To ensure the success of its operation, the FFS enlisted the support of Des-I-D, headed by Pierre Désarmaux, who is highly specialized in project management. The company supports projects with a high potential for innovation and provides management for complex or multi-disciplinary projects. The director's experience in the company Salomon-Amer and his knowledge of the environment prompted the FFS to contact Des-I-D.
Things moved quickly, as Pierre Désarmaux explains: "We started by drawing up the functional schedule of requirements, which clearly defined the FFS's expectations. The application required installation of force sensors on the grips and recording and processing of the information received. Having known HBM for a long time, I knew that the company would have a total solution to address the whole problem, from the sensor to processing of the measurements. We then invited them to join the project. HBM proposed well adapted technical solution and put us in touch with the company, Astrym, to which we entrusted the development of the recording application".

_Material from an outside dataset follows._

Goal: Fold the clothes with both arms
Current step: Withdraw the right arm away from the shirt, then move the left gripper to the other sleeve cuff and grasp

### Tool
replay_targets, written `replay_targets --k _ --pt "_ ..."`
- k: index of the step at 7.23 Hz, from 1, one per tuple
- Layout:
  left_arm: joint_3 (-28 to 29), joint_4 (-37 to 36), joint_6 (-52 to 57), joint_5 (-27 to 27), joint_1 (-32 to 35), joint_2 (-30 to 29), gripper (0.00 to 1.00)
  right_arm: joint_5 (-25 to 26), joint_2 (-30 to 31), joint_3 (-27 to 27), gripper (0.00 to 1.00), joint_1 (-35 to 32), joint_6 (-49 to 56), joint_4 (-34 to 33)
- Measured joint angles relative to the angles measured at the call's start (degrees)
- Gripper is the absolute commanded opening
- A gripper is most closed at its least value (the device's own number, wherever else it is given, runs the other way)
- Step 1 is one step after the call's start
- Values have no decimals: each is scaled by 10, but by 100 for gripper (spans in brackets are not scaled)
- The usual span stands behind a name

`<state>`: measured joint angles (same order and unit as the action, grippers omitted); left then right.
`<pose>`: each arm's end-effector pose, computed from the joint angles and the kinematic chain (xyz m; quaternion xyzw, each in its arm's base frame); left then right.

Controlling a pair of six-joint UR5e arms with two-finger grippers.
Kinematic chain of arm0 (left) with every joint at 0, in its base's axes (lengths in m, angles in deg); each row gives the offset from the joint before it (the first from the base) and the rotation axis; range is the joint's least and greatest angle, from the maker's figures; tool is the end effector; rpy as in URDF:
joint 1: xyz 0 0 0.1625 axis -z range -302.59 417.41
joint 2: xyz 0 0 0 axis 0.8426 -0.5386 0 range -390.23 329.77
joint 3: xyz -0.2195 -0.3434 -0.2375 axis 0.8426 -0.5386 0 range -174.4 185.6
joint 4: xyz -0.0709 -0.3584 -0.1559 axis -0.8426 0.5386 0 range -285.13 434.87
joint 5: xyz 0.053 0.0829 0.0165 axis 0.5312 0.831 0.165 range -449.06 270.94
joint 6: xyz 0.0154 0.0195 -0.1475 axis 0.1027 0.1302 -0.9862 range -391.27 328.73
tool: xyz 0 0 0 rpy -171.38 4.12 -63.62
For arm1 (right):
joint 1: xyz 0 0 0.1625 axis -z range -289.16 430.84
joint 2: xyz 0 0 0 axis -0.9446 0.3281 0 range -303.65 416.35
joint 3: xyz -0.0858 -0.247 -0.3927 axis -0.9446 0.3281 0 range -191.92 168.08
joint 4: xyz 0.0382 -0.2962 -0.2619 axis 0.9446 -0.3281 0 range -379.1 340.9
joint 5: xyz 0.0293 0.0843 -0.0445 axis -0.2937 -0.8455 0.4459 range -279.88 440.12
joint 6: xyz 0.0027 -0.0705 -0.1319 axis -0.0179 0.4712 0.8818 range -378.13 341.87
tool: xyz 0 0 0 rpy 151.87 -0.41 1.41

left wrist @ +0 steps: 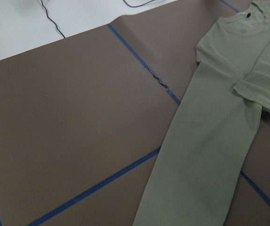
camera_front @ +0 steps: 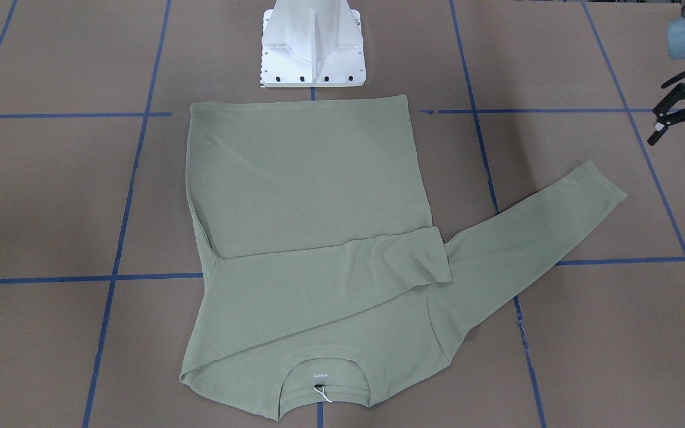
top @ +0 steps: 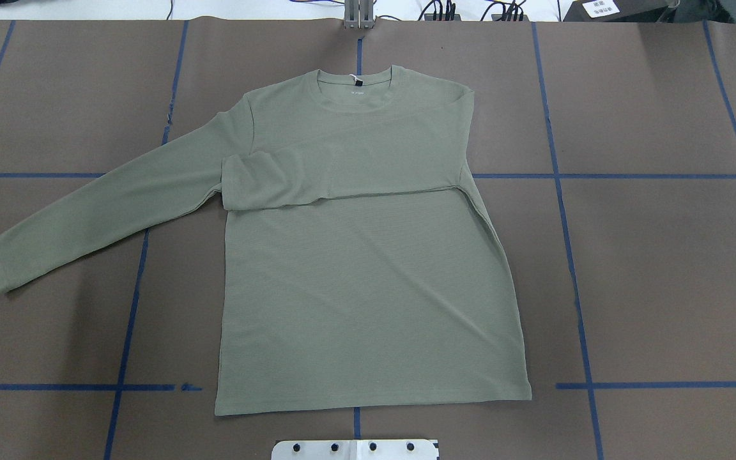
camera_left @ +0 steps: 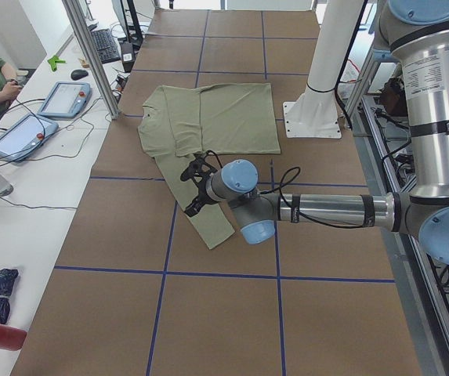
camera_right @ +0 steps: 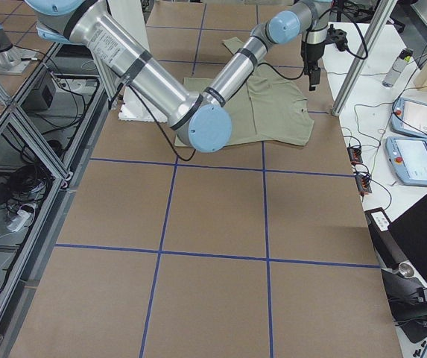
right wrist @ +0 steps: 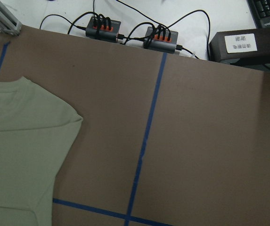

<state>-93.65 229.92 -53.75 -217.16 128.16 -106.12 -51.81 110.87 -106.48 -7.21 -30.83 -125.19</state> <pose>0.0964 -0.4002 0.6235 0.3423 0.4327 0.1405 0.8221 -0.1116 -0.6885 0.3673 0.1145 -0.3833 -0.0682 0.9139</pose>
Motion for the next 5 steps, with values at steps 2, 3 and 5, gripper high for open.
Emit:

HBM's solution involved low-temperature strain gage sensors, a SoMat data acquisition system, and nCode GlyphWorks data analysis software. In this system, the sensor required special developments, as Désarmaux of Des-I-D explains: "Together with the FFS and support from Claude Nanjod, a renowned expert in high-precision mechanics, we designed, developed and manufactured a custom cylindrical sensing element to be inserted between the support grips for the skiers and the frame supporting these grips. Each sensor features two adhesive strain gages to measure the forces exerted along two perpendicular directions. In order to ensure integrity of the device, special care had to be taken in the design of axial outputs with market-standard connectivity so that wires would not be in the starting gate zone where skiers are located.” The force on the grips at the starting time is high. The Application was designed for a total force of 200 daN, or 100 daN on each grip.
Recording the FFS application is relatively simple with just 4 data channels (two sensors on each grip) and no major metrological demands or dynamic constraints. "Although simple, there was a significant constraint. The data acquisition system would be used outdoors on a mountain and would need to be moved around a lot so it had to be compact, battery-powered. It also needed to be able to withstand hostile ambient conditions like cold, impacts, humidity and snow," says Désarmaux. The SoMat was selected to meet these needs because of its mobility and ability to function at temperatures of -20 °C. It was an especially good fit since it is available in a wide array of variants and scalable configuration whether large or small, not to mention the option for future expansions.